--- Instructions for the task ---
When you reach the line in the data below that contains "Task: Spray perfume", please start repeating lines exactly, and stop after the line that contains "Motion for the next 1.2", repeating nothing else.

(Beginning of Source material)

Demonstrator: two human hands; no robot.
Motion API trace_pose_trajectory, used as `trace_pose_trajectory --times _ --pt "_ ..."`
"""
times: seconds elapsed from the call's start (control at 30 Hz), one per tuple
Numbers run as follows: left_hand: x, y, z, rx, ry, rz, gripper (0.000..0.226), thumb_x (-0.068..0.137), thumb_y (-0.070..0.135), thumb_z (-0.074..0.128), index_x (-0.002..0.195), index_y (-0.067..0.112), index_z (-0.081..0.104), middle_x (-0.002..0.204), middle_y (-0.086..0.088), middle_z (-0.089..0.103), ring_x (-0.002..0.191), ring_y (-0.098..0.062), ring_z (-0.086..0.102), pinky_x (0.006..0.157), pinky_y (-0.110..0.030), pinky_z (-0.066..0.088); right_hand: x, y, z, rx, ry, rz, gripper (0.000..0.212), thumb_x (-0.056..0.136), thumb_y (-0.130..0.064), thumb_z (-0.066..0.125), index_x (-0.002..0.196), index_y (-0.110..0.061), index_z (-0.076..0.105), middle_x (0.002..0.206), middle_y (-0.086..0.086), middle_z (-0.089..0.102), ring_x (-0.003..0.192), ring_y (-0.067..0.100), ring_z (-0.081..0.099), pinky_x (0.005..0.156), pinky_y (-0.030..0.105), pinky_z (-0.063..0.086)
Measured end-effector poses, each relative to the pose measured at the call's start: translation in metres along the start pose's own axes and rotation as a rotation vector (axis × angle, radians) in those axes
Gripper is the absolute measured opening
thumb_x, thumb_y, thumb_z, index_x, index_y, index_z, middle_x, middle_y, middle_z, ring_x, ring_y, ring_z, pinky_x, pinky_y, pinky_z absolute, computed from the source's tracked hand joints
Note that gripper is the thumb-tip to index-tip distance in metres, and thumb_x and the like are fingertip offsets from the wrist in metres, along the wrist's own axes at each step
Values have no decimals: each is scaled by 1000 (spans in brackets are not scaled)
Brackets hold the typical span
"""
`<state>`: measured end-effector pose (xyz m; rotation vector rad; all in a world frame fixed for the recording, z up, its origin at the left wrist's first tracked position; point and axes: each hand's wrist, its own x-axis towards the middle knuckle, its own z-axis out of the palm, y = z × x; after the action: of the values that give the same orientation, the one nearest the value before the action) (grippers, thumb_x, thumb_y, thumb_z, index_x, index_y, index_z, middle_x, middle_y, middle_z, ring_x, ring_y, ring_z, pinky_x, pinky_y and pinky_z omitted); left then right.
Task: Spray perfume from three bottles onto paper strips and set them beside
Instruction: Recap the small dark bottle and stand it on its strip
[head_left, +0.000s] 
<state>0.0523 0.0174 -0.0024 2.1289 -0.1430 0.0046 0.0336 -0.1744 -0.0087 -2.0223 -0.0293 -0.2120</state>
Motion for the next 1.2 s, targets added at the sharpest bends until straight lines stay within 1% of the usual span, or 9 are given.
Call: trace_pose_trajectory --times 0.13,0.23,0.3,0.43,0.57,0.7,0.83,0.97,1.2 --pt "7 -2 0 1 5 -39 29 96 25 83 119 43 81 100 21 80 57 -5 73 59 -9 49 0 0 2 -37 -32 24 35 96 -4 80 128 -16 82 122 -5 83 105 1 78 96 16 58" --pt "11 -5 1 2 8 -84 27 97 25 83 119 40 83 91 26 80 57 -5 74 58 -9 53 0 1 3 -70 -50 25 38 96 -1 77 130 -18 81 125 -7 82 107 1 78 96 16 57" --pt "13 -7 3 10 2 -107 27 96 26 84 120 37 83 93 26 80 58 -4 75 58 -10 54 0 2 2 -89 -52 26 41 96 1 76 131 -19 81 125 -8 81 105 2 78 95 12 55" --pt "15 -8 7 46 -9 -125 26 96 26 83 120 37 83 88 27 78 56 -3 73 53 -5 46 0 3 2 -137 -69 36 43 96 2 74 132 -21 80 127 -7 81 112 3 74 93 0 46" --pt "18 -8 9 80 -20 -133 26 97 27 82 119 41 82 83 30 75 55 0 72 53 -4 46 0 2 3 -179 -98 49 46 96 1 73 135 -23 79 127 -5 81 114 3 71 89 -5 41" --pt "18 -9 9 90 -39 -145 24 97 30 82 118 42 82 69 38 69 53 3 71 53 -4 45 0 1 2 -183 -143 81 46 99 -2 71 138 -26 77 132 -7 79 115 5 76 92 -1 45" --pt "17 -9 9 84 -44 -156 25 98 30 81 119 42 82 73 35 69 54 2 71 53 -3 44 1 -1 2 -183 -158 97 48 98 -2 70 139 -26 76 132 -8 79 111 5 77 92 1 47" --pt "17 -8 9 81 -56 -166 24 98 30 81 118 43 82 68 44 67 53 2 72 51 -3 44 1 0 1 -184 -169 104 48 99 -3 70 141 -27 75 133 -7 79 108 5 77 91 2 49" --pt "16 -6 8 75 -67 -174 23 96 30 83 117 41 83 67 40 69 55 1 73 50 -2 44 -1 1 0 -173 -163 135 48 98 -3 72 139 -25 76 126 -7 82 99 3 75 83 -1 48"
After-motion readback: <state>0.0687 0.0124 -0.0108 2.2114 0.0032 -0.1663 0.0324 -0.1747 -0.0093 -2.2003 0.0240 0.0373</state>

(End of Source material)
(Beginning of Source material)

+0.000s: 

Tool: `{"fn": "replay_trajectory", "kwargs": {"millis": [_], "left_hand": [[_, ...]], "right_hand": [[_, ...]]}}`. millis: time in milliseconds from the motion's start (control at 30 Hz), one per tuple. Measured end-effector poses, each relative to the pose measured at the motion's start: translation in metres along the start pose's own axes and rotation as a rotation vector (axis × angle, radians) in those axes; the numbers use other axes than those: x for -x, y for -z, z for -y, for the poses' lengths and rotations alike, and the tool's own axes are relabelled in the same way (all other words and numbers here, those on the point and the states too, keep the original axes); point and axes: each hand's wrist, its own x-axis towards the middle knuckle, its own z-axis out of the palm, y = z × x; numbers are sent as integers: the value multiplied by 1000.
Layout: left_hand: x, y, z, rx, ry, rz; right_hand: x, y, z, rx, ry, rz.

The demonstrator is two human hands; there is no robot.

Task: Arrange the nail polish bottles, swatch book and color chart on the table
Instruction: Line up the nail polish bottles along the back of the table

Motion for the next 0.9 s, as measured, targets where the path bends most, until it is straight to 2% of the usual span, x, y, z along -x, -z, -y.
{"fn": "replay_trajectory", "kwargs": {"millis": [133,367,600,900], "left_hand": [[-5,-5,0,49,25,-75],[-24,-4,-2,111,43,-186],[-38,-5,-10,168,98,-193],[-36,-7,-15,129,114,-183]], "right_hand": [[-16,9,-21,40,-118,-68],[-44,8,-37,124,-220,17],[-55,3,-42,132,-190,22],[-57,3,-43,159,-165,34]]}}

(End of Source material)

--- Written answer ---
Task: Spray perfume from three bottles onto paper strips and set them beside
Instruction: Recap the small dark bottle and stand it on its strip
[head_left, +0.000s] 
<state>0.0523 0.0174 -0.0024 2.1289 -0.1430 0.0046 0.0336 -0.1744 -0.0087 -2.0223 -0.0293 -0.2120</state>
Motion for the next 1.2 s, targets added at the sharpest bends until straight lines stay within 1% of the usual span, or 9 are given.

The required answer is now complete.